Security: the part nobody mentions
MCP servers run in their own process with whatever permissions you give them. If you connect a filesystem MCP server with root access, the LLM can write anywhere.
Reasonable defaults:
- Filesystem — scope to a single project directory.
- Git — scope to a single repo.
- Postgres — connect as a read-only user; don’t expose write access.
- Shell — don’t. Or use Rhai / sandboxed scripting.
For sensitive tools, gate behind interrupt_before in your agent so a human approves the call.
Transports compared
| Transport | When | Pros | Cons |
|---|---|---|---|
| stdio | Local servers, dev | Simple, no auth | Per-client subprocess, no remote |
| SSE | Remote servers | Works over HTTP, multi-client | Older spec; deprecation candidate |
| Streamable HTTP | New remote standard | Multi-client, modern | Less tooling coverage |
For local dev: stdio.

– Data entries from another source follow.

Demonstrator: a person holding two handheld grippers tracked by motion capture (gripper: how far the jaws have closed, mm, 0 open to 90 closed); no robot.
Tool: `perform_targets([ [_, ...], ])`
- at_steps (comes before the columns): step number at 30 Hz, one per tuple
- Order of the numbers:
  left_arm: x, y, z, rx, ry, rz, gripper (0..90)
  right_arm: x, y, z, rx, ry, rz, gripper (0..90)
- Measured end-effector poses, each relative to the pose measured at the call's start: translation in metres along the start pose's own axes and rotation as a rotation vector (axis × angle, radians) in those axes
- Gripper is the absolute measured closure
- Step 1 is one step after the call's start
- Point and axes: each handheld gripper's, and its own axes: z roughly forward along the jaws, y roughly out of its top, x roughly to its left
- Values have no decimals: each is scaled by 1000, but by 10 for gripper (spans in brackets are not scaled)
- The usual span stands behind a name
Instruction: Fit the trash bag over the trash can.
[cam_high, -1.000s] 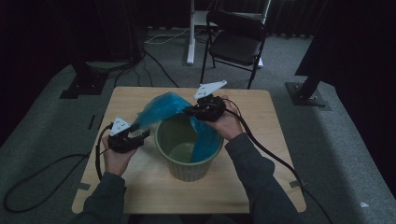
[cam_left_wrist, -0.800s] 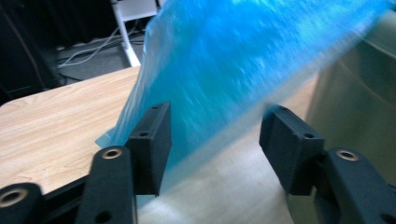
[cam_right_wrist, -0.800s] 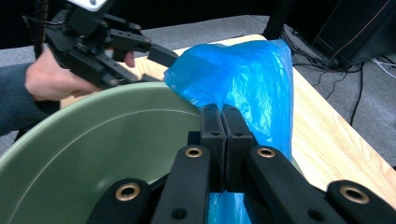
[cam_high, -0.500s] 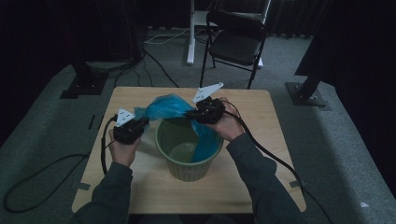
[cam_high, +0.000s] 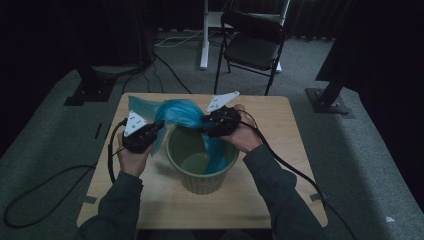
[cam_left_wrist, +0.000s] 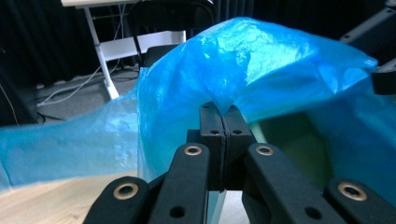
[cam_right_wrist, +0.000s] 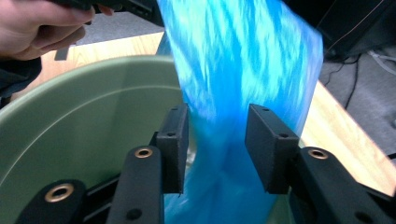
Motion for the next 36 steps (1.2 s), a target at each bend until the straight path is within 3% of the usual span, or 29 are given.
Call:
perform_targets([
  [10,-11,10,-4,-15,-24,52,892,11,20,3,-74,10,-20,513],
  [16,-20,14,-9,-27,-29,82,891,19,28,10,-68,10,-39,495],
  [19,-23,15,-12,-42,-39,90,873,22,27,13,-38,2,-60,721],
  [22,-22,16,-19,-59,-29,84,769,24,25,14,9,0,-77,855],
  [26,-14,17,-31,-67,-13,73,685,30,21,12,46,-26,-118,890],
  [32,2,25,-43,-109,11,5,671,39,21,10,58,-32,-164,895],
  [36,6,29,-45,-116,20,-7,663,41,20,10,59,-36,-171,896],
])
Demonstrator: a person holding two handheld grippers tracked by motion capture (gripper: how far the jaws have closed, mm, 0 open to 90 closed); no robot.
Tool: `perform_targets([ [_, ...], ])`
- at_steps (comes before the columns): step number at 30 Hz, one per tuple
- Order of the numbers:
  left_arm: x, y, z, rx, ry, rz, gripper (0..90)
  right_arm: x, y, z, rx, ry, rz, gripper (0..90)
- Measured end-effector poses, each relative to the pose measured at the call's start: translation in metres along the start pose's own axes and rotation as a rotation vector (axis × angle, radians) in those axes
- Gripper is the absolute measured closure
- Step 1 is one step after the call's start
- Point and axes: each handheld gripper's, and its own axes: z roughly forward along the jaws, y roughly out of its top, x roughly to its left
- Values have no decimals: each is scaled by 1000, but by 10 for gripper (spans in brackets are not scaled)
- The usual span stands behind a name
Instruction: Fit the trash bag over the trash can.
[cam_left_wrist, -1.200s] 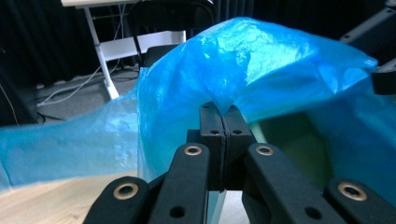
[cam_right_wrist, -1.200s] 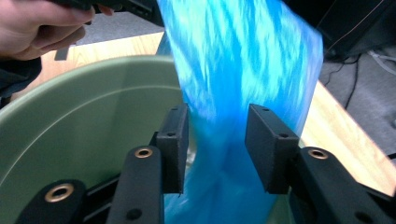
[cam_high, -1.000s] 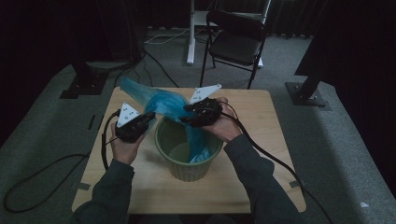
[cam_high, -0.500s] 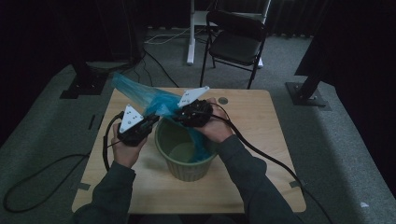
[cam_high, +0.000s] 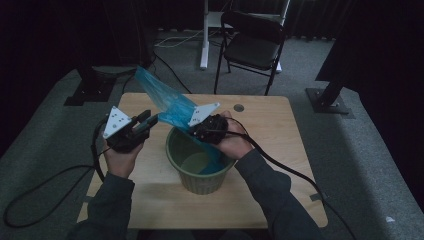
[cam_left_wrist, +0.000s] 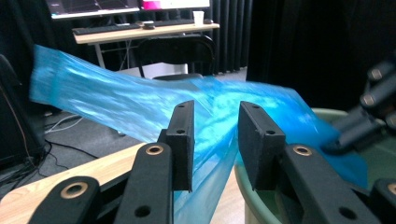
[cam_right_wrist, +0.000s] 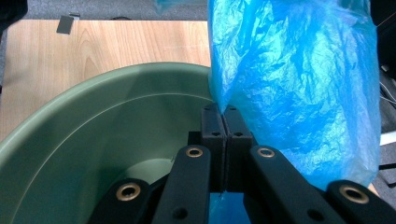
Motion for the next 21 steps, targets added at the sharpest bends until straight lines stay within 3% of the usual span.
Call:
perform_targets([
  [5,7,10,6,16,21,-17,645,5,-1,3,-2,5,-11,896],
  [14,5,12,27,65,-23,-45,611,3,-11,1,-26,10,12,897],
  [21,3,15,31,67,-21,-46,599,3,-12,-3,-40,9,6,897],
])
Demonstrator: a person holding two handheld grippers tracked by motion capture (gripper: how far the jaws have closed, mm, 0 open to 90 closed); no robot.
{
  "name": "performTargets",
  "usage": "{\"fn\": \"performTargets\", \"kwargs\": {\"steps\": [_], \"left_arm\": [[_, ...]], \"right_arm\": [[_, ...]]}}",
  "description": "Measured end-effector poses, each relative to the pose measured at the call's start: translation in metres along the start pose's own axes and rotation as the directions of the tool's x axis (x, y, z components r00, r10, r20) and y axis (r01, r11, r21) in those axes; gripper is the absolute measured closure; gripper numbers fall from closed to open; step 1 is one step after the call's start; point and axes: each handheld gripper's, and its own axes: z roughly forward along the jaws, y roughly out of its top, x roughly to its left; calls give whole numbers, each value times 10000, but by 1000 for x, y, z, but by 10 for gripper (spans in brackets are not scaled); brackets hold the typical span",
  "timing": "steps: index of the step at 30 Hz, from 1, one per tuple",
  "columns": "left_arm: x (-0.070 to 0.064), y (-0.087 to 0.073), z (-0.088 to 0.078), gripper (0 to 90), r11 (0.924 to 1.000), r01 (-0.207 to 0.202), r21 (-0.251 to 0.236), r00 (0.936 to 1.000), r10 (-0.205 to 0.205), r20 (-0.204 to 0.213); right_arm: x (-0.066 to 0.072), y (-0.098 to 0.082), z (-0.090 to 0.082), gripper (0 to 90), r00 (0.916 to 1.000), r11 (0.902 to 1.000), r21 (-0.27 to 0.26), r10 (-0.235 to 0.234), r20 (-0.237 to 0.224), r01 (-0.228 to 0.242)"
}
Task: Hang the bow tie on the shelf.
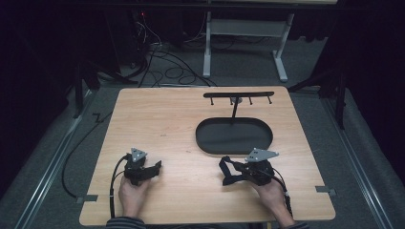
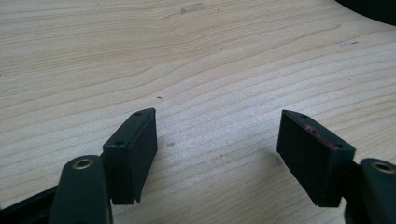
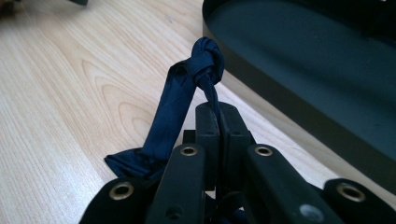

For internal services: streamable HTTP (or SSE if your client doesn’t support streamable yet).
When NOT to use MCP
- Fast in-process logic. Sub-millisecond tools (parse JSON, look up a constant) — keep them in-process.
- Tight integration with your framework’s lifecycle. A tool that needs your DI container is easier in-process.
- Streaming results back to the model mid-call. MCP’s call_tool is request/response; streaming partial results during a single tool call isn’t well-supported yet.
What’s next for MCP
- Streaming Tool Results in the spec — partial results during a long tool call.
- OAuth for HTTP servers — currently most use bearer tokens or no auth.
- Server discovery — a registry similar to npm / PyPI.
If you’re shipping AI agents in 2026 you should be MCP-aware. The ecosystem effects are real: write a tool once as an MCP server, use it everywhere.